◆ **YOUR INSTRUCTIONS**:
Copy exactly the lines of the records below, and only those lines, beginning with the line that contains "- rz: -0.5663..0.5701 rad" and ending with the line that contains "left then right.".

◆ **DATA SECTION**:
########################################

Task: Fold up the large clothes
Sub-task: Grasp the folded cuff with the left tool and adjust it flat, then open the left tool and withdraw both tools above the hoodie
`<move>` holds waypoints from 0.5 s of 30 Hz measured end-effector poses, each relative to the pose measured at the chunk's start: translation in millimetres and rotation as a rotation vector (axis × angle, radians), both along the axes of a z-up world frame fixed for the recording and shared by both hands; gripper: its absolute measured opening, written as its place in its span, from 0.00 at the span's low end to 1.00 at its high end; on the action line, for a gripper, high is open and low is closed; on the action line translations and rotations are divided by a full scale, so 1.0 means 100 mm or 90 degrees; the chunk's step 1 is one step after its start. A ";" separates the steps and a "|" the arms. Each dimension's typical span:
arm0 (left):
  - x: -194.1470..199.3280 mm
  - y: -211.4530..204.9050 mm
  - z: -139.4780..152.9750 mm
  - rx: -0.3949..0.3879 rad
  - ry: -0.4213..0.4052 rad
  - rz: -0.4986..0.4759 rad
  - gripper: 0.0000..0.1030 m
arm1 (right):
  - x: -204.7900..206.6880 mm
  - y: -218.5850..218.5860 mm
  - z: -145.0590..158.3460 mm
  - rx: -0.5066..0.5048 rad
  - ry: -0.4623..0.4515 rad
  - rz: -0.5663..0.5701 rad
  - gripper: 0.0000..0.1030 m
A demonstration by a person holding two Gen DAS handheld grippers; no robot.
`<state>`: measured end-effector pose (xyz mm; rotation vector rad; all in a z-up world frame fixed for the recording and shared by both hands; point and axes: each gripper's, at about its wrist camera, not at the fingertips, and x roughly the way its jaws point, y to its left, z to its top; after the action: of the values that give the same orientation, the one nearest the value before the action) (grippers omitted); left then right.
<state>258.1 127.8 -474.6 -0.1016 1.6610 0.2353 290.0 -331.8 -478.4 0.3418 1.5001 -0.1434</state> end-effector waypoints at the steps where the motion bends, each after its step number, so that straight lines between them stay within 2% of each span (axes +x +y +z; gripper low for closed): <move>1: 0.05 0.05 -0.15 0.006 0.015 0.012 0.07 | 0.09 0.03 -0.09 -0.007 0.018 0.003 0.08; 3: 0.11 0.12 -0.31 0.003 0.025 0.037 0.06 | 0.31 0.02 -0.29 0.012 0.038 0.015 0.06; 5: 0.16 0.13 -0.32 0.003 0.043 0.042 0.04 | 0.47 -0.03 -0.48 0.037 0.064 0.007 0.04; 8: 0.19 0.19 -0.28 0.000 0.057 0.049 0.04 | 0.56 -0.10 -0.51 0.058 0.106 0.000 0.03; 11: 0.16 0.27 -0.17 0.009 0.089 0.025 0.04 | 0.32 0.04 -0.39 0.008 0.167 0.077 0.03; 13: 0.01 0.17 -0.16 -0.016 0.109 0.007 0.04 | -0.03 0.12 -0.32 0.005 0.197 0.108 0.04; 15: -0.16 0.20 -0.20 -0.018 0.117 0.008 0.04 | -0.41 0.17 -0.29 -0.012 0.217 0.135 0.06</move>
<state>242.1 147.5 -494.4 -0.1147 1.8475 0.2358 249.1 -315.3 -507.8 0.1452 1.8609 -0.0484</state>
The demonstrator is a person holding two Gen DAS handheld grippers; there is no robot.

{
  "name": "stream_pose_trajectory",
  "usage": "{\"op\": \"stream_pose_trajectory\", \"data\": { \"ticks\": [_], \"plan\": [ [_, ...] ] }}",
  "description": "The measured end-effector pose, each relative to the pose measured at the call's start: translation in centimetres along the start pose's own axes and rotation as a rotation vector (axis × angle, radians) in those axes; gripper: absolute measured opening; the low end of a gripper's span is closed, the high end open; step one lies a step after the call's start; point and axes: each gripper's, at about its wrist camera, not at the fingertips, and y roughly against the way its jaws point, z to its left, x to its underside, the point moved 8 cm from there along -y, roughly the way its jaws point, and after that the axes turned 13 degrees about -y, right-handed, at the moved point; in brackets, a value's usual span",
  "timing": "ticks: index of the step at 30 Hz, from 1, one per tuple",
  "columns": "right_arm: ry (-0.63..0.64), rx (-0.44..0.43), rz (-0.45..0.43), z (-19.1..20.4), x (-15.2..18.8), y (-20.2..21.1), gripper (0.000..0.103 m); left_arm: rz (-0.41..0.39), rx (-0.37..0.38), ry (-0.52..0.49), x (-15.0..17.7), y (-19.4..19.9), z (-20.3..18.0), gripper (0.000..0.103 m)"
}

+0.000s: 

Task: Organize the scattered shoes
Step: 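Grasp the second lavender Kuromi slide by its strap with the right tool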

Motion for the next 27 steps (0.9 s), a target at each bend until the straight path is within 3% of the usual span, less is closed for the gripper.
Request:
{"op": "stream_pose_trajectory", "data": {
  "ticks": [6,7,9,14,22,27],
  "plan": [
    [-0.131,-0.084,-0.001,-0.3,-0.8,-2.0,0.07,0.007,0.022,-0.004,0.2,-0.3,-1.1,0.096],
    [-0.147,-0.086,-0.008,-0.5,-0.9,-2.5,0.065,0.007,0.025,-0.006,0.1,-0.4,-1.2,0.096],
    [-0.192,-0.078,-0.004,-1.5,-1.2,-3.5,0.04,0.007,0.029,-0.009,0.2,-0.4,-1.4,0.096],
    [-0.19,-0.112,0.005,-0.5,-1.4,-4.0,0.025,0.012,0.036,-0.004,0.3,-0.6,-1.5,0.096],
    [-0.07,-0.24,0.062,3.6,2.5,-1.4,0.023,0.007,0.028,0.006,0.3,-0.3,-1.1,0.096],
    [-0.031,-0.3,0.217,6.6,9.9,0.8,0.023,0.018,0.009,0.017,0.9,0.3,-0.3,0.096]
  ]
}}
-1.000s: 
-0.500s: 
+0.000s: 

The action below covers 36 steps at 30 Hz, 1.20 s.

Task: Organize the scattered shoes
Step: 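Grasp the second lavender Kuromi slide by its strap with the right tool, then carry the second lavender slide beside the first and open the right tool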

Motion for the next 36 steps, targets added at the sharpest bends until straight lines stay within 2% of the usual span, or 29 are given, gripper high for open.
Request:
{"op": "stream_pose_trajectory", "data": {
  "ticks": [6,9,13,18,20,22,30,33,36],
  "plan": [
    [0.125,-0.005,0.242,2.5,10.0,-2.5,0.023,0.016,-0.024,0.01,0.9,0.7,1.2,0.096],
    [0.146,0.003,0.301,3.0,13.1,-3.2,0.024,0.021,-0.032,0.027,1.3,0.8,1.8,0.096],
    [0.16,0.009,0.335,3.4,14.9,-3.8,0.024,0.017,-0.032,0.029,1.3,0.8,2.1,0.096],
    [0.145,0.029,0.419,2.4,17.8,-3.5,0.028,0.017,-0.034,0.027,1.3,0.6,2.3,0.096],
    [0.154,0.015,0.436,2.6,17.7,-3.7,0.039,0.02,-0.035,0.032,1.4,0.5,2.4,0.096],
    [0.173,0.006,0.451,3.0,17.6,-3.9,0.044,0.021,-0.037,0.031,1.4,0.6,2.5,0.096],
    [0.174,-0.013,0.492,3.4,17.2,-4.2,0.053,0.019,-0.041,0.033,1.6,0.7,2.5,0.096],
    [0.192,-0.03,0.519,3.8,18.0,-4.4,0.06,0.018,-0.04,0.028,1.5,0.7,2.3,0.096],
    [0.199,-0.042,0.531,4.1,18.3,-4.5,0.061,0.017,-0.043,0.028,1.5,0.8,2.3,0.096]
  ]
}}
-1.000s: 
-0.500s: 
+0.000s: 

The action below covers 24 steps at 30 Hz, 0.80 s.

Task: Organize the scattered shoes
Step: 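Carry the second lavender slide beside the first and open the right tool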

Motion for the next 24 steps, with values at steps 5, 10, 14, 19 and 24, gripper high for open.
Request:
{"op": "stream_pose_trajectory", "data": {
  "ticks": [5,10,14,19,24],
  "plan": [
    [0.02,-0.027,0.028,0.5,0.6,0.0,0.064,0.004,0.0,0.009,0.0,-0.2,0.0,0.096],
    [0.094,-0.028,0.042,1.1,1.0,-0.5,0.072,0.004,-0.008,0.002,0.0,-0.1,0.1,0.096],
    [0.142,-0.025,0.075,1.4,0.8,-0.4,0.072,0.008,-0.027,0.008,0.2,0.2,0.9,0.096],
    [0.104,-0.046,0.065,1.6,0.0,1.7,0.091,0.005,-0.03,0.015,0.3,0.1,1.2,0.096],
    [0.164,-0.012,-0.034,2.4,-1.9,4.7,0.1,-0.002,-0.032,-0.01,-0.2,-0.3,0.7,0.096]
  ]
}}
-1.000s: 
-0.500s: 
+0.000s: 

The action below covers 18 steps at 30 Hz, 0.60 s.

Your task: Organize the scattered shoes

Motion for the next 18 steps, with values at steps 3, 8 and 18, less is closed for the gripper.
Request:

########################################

◆ **RESULT FOR THIS EXERCISE**:
  - rz: -0.5663..0.5701 rad
  - gripper: 0.0000..0.1030 m
A demonstration by a person holding two Gen DAS handheld grippers; no robot.
`<state>`: measured end-effector pose (xyz mm; rotation vector rad; all in a z-up world frame fixed for the recording and shared by both hands; point and axes: each gripper's, at about its wrist camera, not at the fingertips, and x roughly the way its jaws point, y to its left, z to its top; after the action: of the values that give the same orientation, the one nearest the value before the action) (grippers omitted); left then right.

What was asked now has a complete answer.